Reversible lossless compression for AI models.
Storage, transfer, and verification — without modifying weights.
Tensor-aware codecs, partial access, selective extraction, and more — designed specifically for safetensors, GGUF, LoRA, and training checkpoints.
Process large model files without loading everything into memory. Streaming reads and writes keep memory usage flat.
Compress blocks in parallel with --jobs N. Utilize multiple CPU cores for faster packing on large models.
Read individual files or tensors from an archive without full decompression. Built-in block, file, and tensor indexes.
Extract only what you need with --only and --tensor flags. No full unpack required.
Three-level indexing for efficient lookups. Block offsets, file-to-block maps, and tensor-to-block maps built on open.
BytePlane and FloatPlane codecs exploit tensor structure for better compression on FP32, BF16, and FP16 data.
Full metadata parsing for safetensors (shards, dtypes, shapes) and GGUF (quantization types, tensor layout).
Specialized workflows for LoRA adapters and training checkpoints with artifact-type detection and metadata.
Every byte preserved exactly. SHA-256 verification at file and block level.
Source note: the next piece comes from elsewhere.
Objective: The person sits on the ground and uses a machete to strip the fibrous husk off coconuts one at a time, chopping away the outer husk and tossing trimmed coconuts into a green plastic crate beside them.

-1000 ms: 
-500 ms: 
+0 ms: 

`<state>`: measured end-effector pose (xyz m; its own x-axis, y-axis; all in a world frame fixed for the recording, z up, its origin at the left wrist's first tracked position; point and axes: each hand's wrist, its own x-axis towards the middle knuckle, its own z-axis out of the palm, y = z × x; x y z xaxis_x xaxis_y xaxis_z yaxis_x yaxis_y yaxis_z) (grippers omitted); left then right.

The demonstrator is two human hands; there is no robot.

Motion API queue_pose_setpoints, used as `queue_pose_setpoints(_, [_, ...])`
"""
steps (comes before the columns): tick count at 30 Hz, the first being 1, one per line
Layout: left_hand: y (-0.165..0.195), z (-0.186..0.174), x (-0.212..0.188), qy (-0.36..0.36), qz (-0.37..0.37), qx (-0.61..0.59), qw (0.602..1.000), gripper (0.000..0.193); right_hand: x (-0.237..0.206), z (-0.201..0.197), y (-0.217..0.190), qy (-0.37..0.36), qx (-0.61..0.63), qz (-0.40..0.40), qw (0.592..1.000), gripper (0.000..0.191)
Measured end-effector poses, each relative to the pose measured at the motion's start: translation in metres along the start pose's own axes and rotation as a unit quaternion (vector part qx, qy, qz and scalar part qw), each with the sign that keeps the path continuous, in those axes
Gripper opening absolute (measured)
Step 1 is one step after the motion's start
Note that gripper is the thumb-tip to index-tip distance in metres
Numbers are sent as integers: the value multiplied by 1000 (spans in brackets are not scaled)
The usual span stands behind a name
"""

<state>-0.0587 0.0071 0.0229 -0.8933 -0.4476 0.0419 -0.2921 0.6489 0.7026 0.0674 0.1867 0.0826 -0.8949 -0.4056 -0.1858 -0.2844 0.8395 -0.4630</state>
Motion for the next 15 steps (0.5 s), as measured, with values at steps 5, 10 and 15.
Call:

No pickle used anywhere.
Install KMC and start compressing your AI models in minutes.
# Clone and install
git clone https://github.com/smouj/kimari-microcompress.git
cd kimari-microcompress
pip install -e ".[all]"
# Or with optional dependencies
pip install -e ".[safetensors]" # Enhanced safetensors parsing
pip install -e ".[zipnn]" # ZipNN benchmark comparison
# Pack a model directory
kmc pack ./my-model ./my-model.kmc
# Pack with tensor-aware mode
kmc pack ./my-model ./my-model.kmc --tensor-aware
# Verify integrity
kmc verify ./my-model.kmc
# Unpack archive
kmc unpack ./my-model.kmc ./restored-model/
Read individual files or tensors without decompressing the entire archive.
from kmc.reader import KMCReader
with KMCReader("model.kmc") as reader:
# List available files and tensors
files = reader.list_files()
tensors = reader.list_tensors()
# Read a single file (only needed blocks decompressed)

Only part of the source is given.